Los Mocosos aus San Franciscos Mission-District waren schon auf Putumayos "New World Party" vertreten — hier liefern sie einen weiteren Track aus dem bunten Latino-Viertel, das einst auch für Santana und Seinesgleichen den kulturellen Nährboden bereitstellte. "Somos Los Mocosos", das Indikativ der Band, ist ein Schaukasten für die zeitgemäße Umformung von Salsa und mexikanischen Grooves mit HipHop, Funk und Rock.

Mit großer Besetzung geht es weiter — die Fabulosos Cadillacs und Mano Negra standen Modell für King Changó, die sich mittlerweile zu einer wichtigen Band des lateinamerikanischen Rockzirkels mausern konnten. Ska, Street Salsa und Funk sind die Hauptzutaten von "Melting Pot", der polyglotten, viersprachigen Aufpeppung eines Cha Cha Chá, bei der man die Formation um den Venezolaner Andrew Blanco in bester Partystimmung erwischen kann.

Daß sich die DomRep nicht auf den Merengue reduzieren läßt, führt uns Xiomara Fortuna vor Ohren. Sie konnte ihren Forscherdrang nach lokalen Bräuchen und Musikformen in einen lebendigen Mix aus afro-dominikanischen Traditionen kleiden. In ihrem Song "Juana La Loca" sind religiöse Anklänge im Carabine-Rhythmus auszumachen, der unvermittelt in einen Reggae mit Merengue-Reminszenzen übergeht. Textlich nimmt die Sängerin Bezug auf das dominikanische Gegenstück zu Jeanne D’Arc.

Ein weiterer Vertreter des Sprechgesangs aus der Seine-Metropole ist Ménélik. Der MC Solaar-Gefährte, seit den frühen Tagen des französischen HipHop mit von der Partie, läßt auf "Limbo Negro" Salsa-Montunos, scharfe BlechbÉjser und Hammond-Orgel auf seine zungenfertigen Verse prallen und erzeugt damit einen geradezu selbstverständlichen franko-spanischen Mix.

Französischer HipHop ist seit den frühen Neunzigern von kreativen Köpfen wie MC Solaar weltweit hoffähig gemacht worden. Neben dem eleganten Sprachfluß und den ausgeklügelten Texten zehrt er vor allem von der Vielvölker-Realität französischer Metropolen. Maghrebinische Soundschnipsel, aber auch Latino-Elemente sind unter den Rappern an der Seine sehr beliebt. Alliance Ethnik, seit ihrem 1995er-Debut "Simple Et Funky" weltweit erfolgreiches Kollektiv der neuen De La Soul-HipHop-Schule, demonstrieren hier mit "No Limites" ihren mutikulturellen Background mit unterschwelligen Salsa-Riffs und neckischem spanischen Refrain, der sich trefflich in die Frankophonie einfügt.

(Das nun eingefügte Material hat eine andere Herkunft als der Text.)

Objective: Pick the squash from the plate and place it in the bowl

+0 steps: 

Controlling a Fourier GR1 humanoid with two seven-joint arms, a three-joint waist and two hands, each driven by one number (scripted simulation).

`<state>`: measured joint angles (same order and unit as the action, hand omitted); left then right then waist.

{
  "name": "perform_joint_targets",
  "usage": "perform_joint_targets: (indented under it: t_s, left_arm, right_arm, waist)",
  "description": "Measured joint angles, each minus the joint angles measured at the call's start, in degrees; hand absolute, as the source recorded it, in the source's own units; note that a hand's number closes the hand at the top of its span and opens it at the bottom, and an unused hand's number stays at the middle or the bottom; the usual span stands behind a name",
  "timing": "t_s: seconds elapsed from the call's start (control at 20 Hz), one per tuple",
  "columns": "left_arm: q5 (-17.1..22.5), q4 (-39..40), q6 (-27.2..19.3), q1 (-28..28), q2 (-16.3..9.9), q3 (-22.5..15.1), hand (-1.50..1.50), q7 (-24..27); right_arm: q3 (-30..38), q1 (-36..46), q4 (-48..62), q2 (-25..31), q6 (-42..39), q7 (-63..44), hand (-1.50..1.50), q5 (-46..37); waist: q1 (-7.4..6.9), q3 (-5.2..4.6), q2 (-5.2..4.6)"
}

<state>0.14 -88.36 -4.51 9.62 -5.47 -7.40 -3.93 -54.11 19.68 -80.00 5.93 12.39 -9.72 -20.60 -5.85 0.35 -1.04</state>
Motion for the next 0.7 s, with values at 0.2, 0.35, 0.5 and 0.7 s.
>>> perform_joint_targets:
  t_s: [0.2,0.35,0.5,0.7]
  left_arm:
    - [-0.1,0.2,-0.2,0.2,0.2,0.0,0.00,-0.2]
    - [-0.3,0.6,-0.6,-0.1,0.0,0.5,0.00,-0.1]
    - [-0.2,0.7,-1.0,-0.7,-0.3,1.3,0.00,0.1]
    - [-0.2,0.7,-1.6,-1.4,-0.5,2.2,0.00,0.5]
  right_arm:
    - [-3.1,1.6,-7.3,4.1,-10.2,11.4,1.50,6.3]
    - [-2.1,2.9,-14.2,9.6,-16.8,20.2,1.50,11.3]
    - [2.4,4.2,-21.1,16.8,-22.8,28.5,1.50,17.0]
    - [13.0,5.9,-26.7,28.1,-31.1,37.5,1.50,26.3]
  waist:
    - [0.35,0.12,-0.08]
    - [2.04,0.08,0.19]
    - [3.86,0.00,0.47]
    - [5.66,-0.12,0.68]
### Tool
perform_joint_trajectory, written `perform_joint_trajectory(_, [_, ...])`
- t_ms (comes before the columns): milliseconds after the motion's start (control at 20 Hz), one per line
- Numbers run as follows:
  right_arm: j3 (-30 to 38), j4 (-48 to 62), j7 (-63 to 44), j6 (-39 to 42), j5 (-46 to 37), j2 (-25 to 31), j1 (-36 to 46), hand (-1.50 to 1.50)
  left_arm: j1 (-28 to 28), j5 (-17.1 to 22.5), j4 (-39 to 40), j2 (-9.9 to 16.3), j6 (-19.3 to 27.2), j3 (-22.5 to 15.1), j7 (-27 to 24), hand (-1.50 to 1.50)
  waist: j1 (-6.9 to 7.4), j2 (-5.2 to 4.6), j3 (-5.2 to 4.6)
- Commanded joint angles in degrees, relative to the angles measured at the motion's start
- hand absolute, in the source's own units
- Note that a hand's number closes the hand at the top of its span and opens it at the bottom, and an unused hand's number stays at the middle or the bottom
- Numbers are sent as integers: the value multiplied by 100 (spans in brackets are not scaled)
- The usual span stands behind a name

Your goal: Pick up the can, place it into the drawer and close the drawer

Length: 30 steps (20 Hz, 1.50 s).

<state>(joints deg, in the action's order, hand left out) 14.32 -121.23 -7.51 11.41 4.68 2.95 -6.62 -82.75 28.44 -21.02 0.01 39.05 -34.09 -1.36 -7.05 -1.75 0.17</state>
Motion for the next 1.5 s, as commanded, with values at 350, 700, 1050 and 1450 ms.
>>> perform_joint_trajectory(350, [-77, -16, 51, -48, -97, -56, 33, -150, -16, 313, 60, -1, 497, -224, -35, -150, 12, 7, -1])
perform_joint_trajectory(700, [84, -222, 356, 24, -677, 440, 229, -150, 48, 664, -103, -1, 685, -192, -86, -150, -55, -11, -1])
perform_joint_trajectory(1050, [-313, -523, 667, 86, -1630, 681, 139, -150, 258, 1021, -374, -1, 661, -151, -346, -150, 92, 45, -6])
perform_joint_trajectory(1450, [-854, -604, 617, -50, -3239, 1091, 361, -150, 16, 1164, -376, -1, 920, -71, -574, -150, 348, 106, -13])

Die vielleicht überzeugendste Brücke zwischen der Musik der "alten Herren" Havannas, dem Son, und Jugendkultur ist den vier Orishas gelungen. Über den schweren bass drums tummeln sich ganz natürlich die kubanische Gitarre tres und leichtfüßige Conga-Percussion, und es wird nicht nur gerappt, sondern auch mit einer gehörigen Portion vokalen Charismas den afrokubanischen Gesangsstilen Tribut gezollt. Daß die Gruppe sich nach den Gottheiten der Santería-Religion benannt hat, ist da nur ein Beweis mehr für den Respekt vor ihrer Vergangenheit.